**COLLECTED DATA:**
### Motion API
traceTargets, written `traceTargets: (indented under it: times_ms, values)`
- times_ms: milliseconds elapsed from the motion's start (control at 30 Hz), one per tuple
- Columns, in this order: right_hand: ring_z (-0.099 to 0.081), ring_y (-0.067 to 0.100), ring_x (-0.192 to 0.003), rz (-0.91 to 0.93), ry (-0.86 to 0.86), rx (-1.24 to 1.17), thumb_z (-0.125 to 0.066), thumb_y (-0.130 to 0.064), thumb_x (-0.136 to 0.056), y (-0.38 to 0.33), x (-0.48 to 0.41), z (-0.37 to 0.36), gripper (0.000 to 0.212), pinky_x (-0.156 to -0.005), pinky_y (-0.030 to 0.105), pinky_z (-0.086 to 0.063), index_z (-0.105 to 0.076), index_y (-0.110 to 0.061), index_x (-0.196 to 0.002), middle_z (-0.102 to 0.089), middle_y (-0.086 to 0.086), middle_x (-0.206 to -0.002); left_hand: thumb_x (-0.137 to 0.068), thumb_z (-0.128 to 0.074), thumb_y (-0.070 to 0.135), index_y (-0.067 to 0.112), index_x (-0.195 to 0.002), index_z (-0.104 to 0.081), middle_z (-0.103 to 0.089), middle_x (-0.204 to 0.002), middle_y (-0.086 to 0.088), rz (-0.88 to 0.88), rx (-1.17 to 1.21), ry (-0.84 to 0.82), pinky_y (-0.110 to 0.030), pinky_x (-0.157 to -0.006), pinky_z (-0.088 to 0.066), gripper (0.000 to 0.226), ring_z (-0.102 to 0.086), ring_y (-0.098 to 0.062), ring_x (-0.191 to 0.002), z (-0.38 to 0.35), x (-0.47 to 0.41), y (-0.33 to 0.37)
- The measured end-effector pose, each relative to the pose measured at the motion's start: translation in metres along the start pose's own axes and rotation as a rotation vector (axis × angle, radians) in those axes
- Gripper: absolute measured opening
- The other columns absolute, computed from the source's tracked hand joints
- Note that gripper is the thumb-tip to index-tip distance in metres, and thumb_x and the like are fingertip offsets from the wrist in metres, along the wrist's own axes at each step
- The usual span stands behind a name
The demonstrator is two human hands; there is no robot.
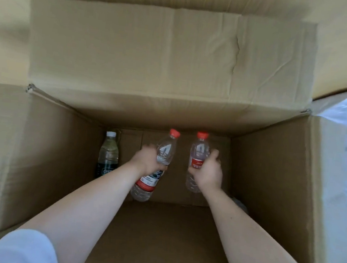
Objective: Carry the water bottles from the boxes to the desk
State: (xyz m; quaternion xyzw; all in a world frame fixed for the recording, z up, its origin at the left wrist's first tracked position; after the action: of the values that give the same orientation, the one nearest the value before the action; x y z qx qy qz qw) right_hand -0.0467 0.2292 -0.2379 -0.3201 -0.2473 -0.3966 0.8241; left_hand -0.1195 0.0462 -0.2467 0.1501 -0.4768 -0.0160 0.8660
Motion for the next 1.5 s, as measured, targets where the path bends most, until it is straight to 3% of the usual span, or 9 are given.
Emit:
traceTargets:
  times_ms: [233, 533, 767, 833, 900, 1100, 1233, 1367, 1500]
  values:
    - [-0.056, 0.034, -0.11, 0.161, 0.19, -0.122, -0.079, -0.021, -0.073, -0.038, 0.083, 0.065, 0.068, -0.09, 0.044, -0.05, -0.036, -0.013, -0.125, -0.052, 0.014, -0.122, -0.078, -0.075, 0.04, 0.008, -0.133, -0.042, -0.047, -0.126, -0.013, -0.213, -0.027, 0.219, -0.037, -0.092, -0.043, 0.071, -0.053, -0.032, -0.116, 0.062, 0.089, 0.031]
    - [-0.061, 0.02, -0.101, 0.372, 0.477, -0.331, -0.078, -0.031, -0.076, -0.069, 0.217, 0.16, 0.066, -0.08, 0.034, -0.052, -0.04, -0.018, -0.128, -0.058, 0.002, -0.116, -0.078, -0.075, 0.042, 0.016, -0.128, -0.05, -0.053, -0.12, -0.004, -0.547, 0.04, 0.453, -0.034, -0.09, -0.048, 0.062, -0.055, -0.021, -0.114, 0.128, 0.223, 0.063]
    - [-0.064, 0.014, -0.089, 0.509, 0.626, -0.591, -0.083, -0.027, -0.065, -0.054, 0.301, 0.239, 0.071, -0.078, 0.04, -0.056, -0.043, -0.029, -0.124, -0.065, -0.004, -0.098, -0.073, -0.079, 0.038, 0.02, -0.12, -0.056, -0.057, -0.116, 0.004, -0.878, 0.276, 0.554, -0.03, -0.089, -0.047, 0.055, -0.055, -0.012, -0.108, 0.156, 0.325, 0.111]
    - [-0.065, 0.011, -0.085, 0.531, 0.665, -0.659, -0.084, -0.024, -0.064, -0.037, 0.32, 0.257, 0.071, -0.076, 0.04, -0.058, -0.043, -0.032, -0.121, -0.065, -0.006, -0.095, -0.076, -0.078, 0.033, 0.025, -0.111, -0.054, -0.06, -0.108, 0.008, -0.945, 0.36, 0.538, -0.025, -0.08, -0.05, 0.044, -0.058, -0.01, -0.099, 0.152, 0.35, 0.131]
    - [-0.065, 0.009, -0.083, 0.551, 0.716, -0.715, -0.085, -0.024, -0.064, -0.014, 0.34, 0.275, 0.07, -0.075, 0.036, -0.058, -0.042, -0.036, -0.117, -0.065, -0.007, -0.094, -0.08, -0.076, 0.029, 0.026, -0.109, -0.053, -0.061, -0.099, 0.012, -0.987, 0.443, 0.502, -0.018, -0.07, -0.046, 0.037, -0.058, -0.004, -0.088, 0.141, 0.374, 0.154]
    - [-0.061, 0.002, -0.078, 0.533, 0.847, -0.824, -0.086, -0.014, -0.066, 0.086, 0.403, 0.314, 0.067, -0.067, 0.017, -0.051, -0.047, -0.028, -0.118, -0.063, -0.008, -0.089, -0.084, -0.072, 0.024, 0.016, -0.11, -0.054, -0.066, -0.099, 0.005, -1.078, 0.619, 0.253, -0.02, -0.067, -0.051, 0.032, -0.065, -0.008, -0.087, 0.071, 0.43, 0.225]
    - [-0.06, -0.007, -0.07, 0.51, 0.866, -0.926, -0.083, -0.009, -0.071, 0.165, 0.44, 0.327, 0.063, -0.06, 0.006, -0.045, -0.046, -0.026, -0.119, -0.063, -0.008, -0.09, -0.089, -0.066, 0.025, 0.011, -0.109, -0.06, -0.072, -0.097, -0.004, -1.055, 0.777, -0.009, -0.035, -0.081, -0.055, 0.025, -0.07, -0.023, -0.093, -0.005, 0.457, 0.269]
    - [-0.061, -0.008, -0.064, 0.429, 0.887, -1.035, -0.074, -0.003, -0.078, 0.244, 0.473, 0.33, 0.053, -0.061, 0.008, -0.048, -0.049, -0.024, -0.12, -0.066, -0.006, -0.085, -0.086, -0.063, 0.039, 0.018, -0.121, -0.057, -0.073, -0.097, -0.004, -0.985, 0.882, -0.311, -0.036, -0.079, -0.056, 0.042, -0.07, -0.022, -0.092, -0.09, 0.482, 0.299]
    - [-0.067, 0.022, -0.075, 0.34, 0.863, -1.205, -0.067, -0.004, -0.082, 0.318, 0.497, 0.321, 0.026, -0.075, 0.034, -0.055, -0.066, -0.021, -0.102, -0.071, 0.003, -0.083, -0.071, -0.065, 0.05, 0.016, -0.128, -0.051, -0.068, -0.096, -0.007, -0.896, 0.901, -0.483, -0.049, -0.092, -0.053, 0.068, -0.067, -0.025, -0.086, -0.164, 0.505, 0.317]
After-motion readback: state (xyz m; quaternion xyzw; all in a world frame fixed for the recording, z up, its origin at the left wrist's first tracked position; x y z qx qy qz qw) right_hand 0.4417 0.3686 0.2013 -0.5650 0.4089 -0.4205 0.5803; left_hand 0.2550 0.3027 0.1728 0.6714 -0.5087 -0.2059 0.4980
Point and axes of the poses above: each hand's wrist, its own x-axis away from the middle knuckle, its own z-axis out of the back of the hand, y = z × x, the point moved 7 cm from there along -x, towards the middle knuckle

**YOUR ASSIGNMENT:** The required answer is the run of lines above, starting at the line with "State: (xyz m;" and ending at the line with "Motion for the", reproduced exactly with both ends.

**WRITTEN SOLUTION:**
State: (xyz m; quaternion xyzw; all in a world frame fixed for the recording, z up, its origin at the left wrist's first tracked position; after the action: of the values that give the same orientation, the one nearest the value before the action; x y z qx qy qz qw) right_hand -0.0467 0.2292 -0.2379 -0.3201 -0.2473 -0.3966 0.8241; left_hand -0.1195 0.0462 -0.2467 0.1501 -0.4768 -0.0160 0.8660
Motion for the next 1.5 s, as measured, targets where the path bends most, until it is straight to 3% of the usual span, or 9 are given.

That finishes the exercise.